### Supplied information

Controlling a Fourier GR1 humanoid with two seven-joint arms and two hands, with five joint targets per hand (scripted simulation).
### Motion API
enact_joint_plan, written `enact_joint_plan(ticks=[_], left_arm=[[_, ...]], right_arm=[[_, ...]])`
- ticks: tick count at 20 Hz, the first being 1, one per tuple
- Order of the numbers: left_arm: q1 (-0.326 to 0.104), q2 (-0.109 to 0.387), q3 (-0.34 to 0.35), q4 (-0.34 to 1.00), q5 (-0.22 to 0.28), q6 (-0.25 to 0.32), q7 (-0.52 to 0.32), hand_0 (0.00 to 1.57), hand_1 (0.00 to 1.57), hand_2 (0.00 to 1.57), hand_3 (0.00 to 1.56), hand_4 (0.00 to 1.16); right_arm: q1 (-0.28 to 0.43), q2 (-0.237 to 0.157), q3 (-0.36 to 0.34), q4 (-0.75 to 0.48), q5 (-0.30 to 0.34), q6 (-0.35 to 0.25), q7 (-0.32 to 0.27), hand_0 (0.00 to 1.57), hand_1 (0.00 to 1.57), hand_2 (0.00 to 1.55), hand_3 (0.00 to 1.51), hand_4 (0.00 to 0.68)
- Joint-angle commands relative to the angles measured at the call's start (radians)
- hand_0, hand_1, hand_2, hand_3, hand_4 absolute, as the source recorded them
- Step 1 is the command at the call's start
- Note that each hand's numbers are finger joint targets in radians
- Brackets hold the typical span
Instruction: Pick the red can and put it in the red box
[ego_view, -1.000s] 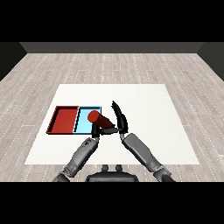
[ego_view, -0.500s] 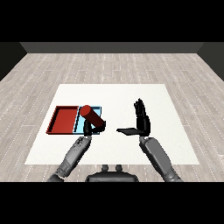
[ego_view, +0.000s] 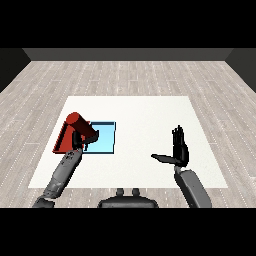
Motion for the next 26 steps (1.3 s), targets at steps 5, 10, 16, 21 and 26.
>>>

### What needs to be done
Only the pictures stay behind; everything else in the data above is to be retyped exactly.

### Exercise answer
Controlling a Fourier GR1 humanoid with two seven-joint arms and two hands, with five joint targets per hand (scripted simulation).
### Motion API
enact_joint_plan, written `enact_joint_plan(ticks=[_], left_arm=[[_, ...]], right_arm=[[_, ...]])`
- ticks: tick count at 20 Hz, the first being 1, one per tuple
- Order of the numbers: left_arm: q1 (-0.326 to 0.104), q2 (-0.109 to 0.387), q3 (-0.34 to 0.35), q4 (-0.34 to 1.00), q5 (-0.22 to 0.28), q6 (-0.25 to 0.32), q7 (-0.52 to 0.32), hand_0 (0.00 to 1.57), hand_1 (0.00 to 1.57), hand_2 (0.00 to 1.57), hand_3 (0.00 to 1.56), hand_4 (0.00 to 1.16); right_arm: q1 (-0.28 to 0.43), q2 (-0.237 to 0.157), q3 (-0.36 to 0.34), q4 (-0.75 to 0.48), q5 (-0.30 to 0.34), q6 (-0.35 to 0.25), q7 (-0.32 to 0.27), hand_0 (0.00 to 1.57), hand_1 (0.00 to 1.57), hand_2 (0.00 to 1.55), hand_3 (0.00 to 1.51), hand_4 (0.00 to 0.68)
- Joint-angle commands relative to the angles measured at the call's start (radians)
- hand_0, hand_1, hand_2, hand_3, hand_4 absolute, as the source recorded them
- Step 1 is the command at the call's start
- Note that each hand's numbers are finger joint targets in radians
- Brackets hold the typical span
Instruction: Pick the red can and put it in the red box
[ego_view, -1.000s] 
[ego_view, -0.500s] 
[ego_view, +0.000s] 
Motion for the next 26 steps (1.3 s), targets at steps 5, 10, 16, 21 and 26.
>>>

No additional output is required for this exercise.